Mass.R.Civ.P. 37 was amended in 1984. One of the most significant differences between the amended rule and the prior rule is that the latter required a willful failure to comply. "The purpose of the amendment was 'to increase compliance with discovery orders, by making it easier for parties to achieve, and judges to award, sanctions for failure to comply with a discovery order.' " Roxse Homes Ltd. Partnership v. Roxse Homes Inc., 399 Mass. 401, 405-06 (1987), quoting Greenleaf v. Massachusetts Bay Transp. Auth., supra, 430-31 (1986).

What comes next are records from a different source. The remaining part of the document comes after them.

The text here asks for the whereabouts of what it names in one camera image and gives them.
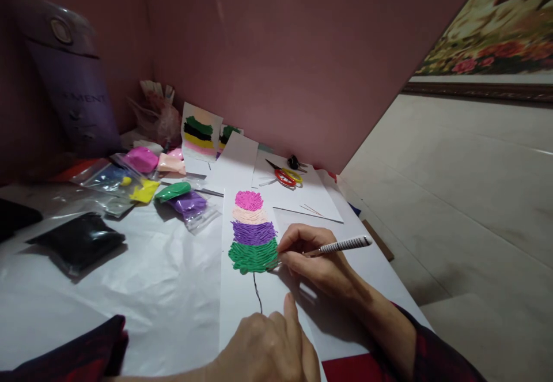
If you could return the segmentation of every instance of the sleeve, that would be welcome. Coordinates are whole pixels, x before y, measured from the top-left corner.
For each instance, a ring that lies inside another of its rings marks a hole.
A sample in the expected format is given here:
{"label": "sleeve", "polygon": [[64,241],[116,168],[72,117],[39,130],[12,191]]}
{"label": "sleeve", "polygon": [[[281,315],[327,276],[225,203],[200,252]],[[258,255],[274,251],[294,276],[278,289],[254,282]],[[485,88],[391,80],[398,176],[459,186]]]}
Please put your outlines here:
{"label": "sleeve", "polygon": [[403,308],[396,308],[415,326],[415,382],[486,382],[486,379],[457,350],[422,326]]}
{"label": "sleeve", "polygon": [[12,371],[0,372],[0,381],[93,382],[119,374],[128,344],[124,316],[114,316],[83,336]]}

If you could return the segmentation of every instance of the hand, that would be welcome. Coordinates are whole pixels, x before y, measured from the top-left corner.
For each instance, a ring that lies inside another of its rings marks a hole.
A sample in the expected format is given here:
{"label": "hand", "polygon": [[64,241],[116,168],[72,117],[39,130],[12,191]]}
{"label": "hand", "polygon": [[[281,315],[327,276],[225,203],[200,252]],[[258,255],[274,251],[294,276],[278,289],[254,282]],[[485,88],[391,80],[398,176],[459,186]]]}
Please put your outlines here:
{"label": "hand", "polygon": [[302,255],[302,252],[313,251],[334,242],[336,237],[329,229],[292,224],[276,250],[293,277],[303,275],[331,297],[352,297],[355,293],[353,281],[357,274],[341,251],[314,258]]}
{"label": "hand", "polygon": [[284,316],[255,313],[242,319],[227,347],[206,368],[206,380],[319,382],[319,359],[298,321],[291,293]]}

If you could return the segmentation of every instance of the white tablecloth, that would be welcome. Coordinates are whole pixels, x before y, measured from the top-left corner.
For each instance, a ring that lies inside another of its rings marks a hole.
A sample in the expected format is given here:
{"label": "white tablecloth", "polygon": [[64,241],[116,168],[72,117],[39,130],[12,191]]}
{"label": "white tablecloth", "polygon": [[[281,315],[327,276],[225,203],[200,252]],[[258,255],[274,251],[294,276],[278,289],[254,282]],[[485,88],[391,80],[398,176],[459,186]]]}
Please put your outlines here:
{"label": "white tablecloth", "polygon": [[[294,222],[325,226],[338,239],[367,233],[334,181],[320,173],[344,224],[275,210],[278,227],[284,231]],[[46,218],[0,244],[0,369],[13,369],[115,314],[127,318],[130,337],[124,375],[169,375],[201,366],[218,354],[221,217],[197,236],[164,205],[138,206],[120,220],[107,219],[126,235],[126,250],[73,282],[24,241],[75,214],[98,211],[90,193],[70,185],[13,185],[0,189],[0,197],[39,209]],[[210,202],[222,207],[222,199],[212,196]],[[365,257],[347,251],[351,265],[428,325],[378,246],[369,249]],[[303,307],[322,360],[355,351],[359,333],[333,325],[332,309]]]}

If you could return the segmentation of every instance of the flower painting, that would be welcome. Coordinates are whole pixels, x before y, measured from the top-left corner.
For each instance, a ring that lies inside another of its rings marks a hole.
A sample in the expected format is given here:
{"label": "flower painting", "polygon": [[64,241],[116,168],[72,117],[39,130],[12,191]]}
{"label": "flower painting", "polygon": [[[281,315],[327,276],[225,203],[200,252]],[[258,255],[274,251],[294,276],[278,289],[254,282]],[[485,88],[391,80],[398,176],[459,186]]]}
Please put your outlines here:
{"label": "flower painting", "polygon": [[553,74],[553,0],[469,0],[416,76]]}

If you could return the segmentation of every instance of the picture frame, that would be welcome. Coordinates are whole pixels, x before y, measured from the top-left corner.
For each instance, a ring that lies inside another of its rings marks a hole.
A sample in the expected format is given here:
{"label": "picture frame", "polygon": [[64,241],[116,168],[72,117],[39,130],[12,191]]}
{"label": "picture frame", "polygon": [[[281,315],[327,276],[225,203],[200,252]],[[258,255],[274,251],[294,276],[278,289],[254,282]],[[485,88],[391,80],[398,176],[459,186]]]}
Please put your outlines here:
{"label": "picture frame", "polygon": [[468,0],[402,93],[553,107],[553,0]]}

In interpreting Fed.R.Civ.P. 37(b), which is similar to its Massachusetts counterpart, the United States Supreme Court has held that it is within the limits of due process to allow the sanction of default where failure to comply is not due to an inability to comply. See Societe Internationale Pour Participations Industrielles Et Commerciales S.A. v. Rogers, 357 U.S. 197, 212, 78 S.Ct. 1087, 2 L.Ed.2d 1255 (1958). See also National Hockey League v. Metropolitan Hockey Club, Inc., 427 U.S. 639, 640, 96 S.Ct. 2778, 49 L.Ed.2d 747 (1976).

B.

Although small in number, a few Massachusetts courts have dealt with the issue of sanctioning a party by default for failure to obey a discovery order.6 In Greenleaf v. Massachusetts Bay Transp. Auth., supra, the Appeals Court held that it was within the judge's discretion to order that the MBTA be defaulted as to liability for its persistent failure to comply with discovery procedures. In that case, the plaintiff filed a tort action as a result of an accident in which the doors of an MBTA train closed on the plaintiff injuring her. The plaintiff filed interrogatories and a request for production of documents on the MBTA who objected to the production of documents as burdensome. Thereafter, the plaintiff was granted a motion to compel production of documents. The due date for production passed and no documents were produced by the MBTA. As a result, the plaintiff moved for a judgment by default on the issue of liability which was allowed. The MBTA then moved to vacate the default judgment which was allowed and a date was set for production of the requested documents. After numerous failed...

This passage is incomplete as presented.